A la mi-temps, Pauleta échange déjà son maillot avec Zidane. Le Turinois ne reviendra pas, le Bordelais jouera jusqu’au bout mais
pour lui, c’est sûr, c’est comme si le match était déjà fini. Au retour des vestiaires, les Portugais jouent beaucoup mieux, les Français
(avec Djorkaeff en meneur de jeu) leur laissent l’initiative. La réduction du score semble inévitable, sur un coup franc bien placé,
Figo combine intelligemment avec Boa Morte dont le tir en pivot frôle le poteau de Barthez (65e) Deux minutes plus tard, c’est
Thuram qui sauve sur la ligne un centre-tir de Helder. Puis c’est Candela, qui vient d’entrer, qui se troue face à Conceiçao dont le tir
est presque cadré (73e).
Le dernier quart d’heure sonne le réveil des Bleus : Djorkaeff emmène le ballon dans la surface mais est devancé par Quim, Barthez
s’offre un tacle glissé hors de la surface, Makelele relance sur Petit, double une-deux Pires-Henry, centre de ce dernier esquivé par
Petit, Djorkaeff grille la politesse à Trezeguet et marque d’un ballon piqué dans la surface. 4-0. Et presque 5-0 trois minutes plus
tard quand un dédoublement Henry-Petit côté gauche arrive sur Trezeguet dont la volée est trop écrasée.
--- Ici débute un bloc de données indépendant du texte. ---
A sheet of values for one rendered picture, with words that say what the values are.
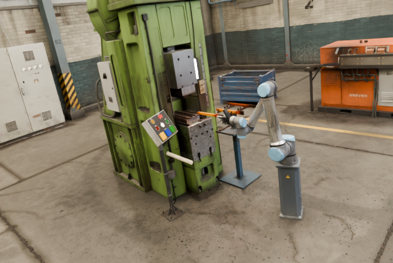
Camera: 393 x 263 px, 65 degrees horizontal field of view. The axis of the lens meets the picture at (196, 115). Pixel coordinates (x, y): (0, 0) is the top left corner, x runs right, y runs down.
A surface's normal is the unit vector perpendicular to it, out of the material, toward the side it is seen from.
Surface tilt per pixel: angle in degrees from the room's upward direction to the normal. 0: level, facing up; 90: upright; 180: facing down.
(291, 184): 90
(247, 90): 90
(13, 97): 90
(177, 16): 90
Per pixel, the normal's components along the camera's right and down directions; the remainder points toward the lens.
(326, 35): -0.68, 0.31
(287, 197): -0.39, 0.32
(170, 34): 0.65, 0.14
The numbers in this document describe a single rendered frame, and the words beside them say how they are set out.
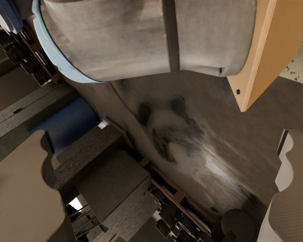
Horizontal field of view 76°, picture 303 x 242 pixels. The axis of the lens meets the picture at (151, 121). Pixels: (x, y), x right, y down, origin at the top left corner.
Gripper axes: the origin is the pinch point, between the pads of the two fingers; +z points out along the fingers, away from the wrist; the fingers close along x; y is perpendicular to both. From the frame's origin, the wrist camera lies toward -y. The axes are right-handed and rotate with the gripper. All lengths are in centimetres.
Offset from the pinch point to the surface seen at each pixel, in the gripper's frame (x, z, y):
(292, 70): 25.7, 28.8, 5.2
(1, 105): -723, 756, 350
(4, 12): -49, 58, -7
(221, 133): 28, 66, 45
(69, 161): -106, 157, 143
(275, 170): 46, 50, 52
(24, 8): -47, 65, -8
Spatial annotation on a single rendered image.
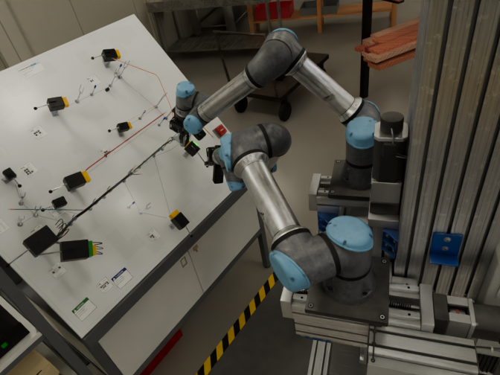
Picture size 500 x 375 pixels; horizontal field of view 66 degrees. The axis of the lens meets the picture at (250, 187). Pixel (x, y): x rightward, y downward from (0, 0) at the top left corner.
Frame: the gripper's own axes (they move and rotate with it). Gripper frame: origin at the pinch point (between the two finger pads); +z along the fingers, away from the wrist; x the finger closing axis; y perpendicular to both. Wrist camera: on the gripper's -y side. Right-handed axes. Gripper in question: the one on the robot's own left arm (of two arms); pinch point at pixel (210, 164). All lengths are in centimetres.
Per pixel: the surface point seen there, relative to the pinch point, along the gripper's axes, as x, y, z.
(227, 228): -12.6, -33.7, 20.8
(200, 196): 4.9, -15.2, 3.2
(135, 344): 39, -81, 2
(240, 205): -21.6, -21.7, 22.4
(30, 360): 78, -72, -18
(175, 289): 19, -60, 8
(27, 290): 85, -53, 19
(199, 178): 4.6, -5.9, 5.7
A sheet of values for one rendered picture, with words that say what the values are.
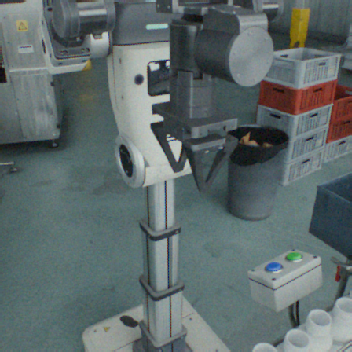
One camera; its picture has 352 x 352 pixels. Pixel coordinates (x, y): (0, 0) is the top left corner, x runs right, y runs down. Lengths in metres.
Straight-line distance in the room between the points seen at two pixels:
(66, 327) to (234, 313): 0.92
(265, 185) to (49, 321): 1.67
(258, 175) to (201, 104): 2.25
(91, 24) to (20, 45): 3.23
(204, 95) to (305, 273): 0.49
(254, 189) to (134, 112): 1.91
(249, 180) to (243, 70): 2.34
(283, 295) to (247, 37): 0.55
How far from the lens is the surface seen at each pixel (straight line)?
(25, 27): 3.94
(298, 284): 0.81
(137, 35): 0.96
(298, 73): 3.09
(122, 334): 1.77
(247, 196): 2.77
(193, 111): 0.44
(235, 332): 2.11
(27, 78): 4.03
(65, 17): 0.73
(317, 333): 0.66
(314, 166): 3.76
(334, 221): 1.49
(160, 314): 1.39
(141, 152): 0.97
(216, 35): 0.38
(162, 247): 1.20
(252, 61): 0.37
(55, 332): 2.18
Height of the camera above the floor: 1.63
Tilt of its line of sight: 28 degrees down
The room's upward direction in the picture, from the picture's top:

Après quelques séances
de passe à dix côté bleus, on en reste là. Rendez-vous est pris pour une demi-finale mondiale, cinq ans plus tard.
La séquence souvenir
Luis Figo. Quatre mois plus tôt, le Portugais a raflé le Ballon d’or FranceFootball qui semblait promis à Zidane. Passé du Barça au Real Madrid à l’été 2000, Figo a inauguré l’ère des Galactiques qui attirera
le meneur de jeu français quelques semaines plus tard. Autant dire qu’il y a un match dans le match entre les deux hommes, qui se
respectent par ailleurs. Zidane sorti à la mi-temps, Luis Figo tentera de relancer son équipe, mais ce n’était pas son soir, malgré un
ultime retourné dans la surface pendant le temps additionnel.
La petite phrase
Roger Lemerre : « Si après la défaite en Espagne, on repartait avec un doute, on peut dire qu’après France-Portugal on repart avec
plus de confiance. 2002 se prépare mieux dans la victoire. On ne peut pas rester insensible à ce qui s’est passé hier mais il ne faut
pas oublier avant-hier non plus. »
La fin de l’histoire
Après une telle démonstration, que peut-il bien arriver à cette équipe de France ? Rien de bon, hélas. Lors de la coupe des
Confédérations en juin, Roger Lemerre multiplie les essais puis revient à une composition plus classique pour emporter une
compétition sans grande signification. A l’automne, il ne prend plus aucun risque, garantissant aux champions du monde et
d’Europe une place confortable pour 2002. La succession de matches amicaux et la sénatorisation des places sapent petit à petit les
fondamentaux : défaite au Chili en septembre, nul en Australie en novembre... La blessure de Robert Pires en mars 2002 suivie de
celle de Zidane en mai feront le reste.